The Phobia of Renegade X

Home > Other > The Phobia of Renegade X > Page 19
The Phobia of Renegade X Page 19

by Chelsea M. Campbell


  “Which worked so well. And you know that’s not true. That’s not even what you told me when they gave it to you. You said—”

  “They told me it was because they’re proud of me, and because I wouldn’t let Gordon get me anything big for my birthday. But let’s face it, no matter how proud they are, I’m going to screw up again. I mean, I kind of already did. And I wouldn’t let him get me anything big because I don’t want it. Not from him.”

  “Damien—”

  “He can’t make up for sixteen years with… with anything. And I don’t even want him to, but that’s what he’d be doing.”

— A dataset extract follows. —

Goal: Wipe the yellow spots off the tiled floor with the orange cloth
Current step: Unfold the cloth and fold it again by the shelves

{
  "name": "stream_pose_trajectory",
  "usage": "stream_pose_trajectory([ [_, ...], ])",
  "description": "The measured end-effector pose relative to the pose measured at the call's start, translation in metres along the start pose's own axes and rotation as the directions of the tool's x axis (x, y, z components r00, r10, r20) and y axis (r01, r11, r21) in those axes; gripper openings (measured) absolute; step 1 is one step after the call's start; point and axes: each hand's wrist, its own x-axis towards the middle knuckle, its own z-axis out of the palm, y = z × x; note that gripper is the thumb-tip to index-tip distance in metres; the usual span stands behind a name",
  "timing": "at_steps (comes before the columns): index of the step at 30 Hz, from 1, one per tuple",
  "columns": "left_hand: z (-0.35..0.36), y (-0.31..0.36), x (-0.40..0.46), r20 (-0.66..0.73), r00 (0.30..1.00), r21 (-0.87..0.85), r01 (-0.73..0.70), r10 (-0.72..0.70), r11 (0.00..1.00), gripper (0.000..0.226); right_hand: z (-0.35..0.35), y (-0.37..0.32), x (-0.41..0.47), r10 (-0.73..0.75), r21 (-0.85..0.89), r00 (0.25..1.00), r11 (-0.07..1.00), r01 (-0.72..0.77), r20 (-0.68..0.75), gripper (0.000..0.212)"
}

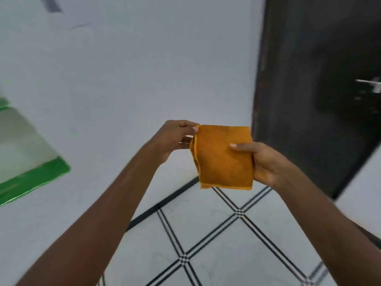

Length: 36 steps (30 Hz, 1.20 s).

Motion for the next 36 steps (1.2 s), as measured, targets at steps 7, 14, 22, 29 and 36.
stream_pose_trajectory([
  [7, 0.234, 0.002, 0.085, 0.280, 0.956, -0.075, 0.116, -0.091, 0.990, 0.031, -0.201, -0.009, -0.057, -0.009, -0.007, 0.899, 1.000, 0.007, -0.437, 0.053],
  [14, 0.456, 0.031, 0.125, 0.613, 0.790, -0.081, 0.076, -0.011, 0.994, 0.031, -0.381, 0.002, -0.135, 0.075, 0.170, 0.697, 0.983, 0.068, -0.713, 0.061],
  [22, 0.689, 0.087, 0.138, 0.862, 0.506, -0.037, 0.031, 0.016, 0.999, 0.031, -0.531, -0.008, -0.232, 0.174, 0.288, 0.426, 0.932, 0.220, -0.888, 0.050],
  [29, 0.850, 0.116, 0.125, 0.952, 0.305, -0.002, 0.038, -0.010, 0.999, 0.029, -0.630, 0.005, -0.311, 0.242, 0.303, 0.219, 0.898, 0.320, -0.945, 0.046],
  [36, 1.016, 0.091, 0.077, 0.939, 0.298, 0.156, 0.074, -0.171, 0.985, 0.026, -0.774, 0.058, -0.382, 0.314, 0.346, 0.154, 0.898, 0.273, -0.937, 0.047],
])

  “You kept the key. You said you changed your mind.”

  “But I can’t bring myself to actually use it, so…” I take a deep breath. “He told me he didn’t want me around tonight, that I was making things worse. He meant because Ted was there, screaming at him that I’m devil spawn or something, but there was this split second where that’s not how I heard it.”

  “Wow. But, like, you know he didn’t mean it that way.”

  “I know. But no matter what he says, I just can’t stop feeling like it’s only a matter of time before he really is done with me, just like my mom.”

  Kat points her pizza slice at me before taking another bite. “Your mom really messed you up.”

  “Thanks, Kat. You didn’t tell me you were taking Psychology.”

  She rolls her eyes. “I just mean you know why you feel like that, and it has nothing to do with your dad or whether or not he wants to give you stuff.”

  “He wants to give me stuff for now. And if I accept the car, like, for reals, then it’s like I’m saying I believe he actually wants me there. So then when one day he doesn’t… It’s just going to hurt that much worse.”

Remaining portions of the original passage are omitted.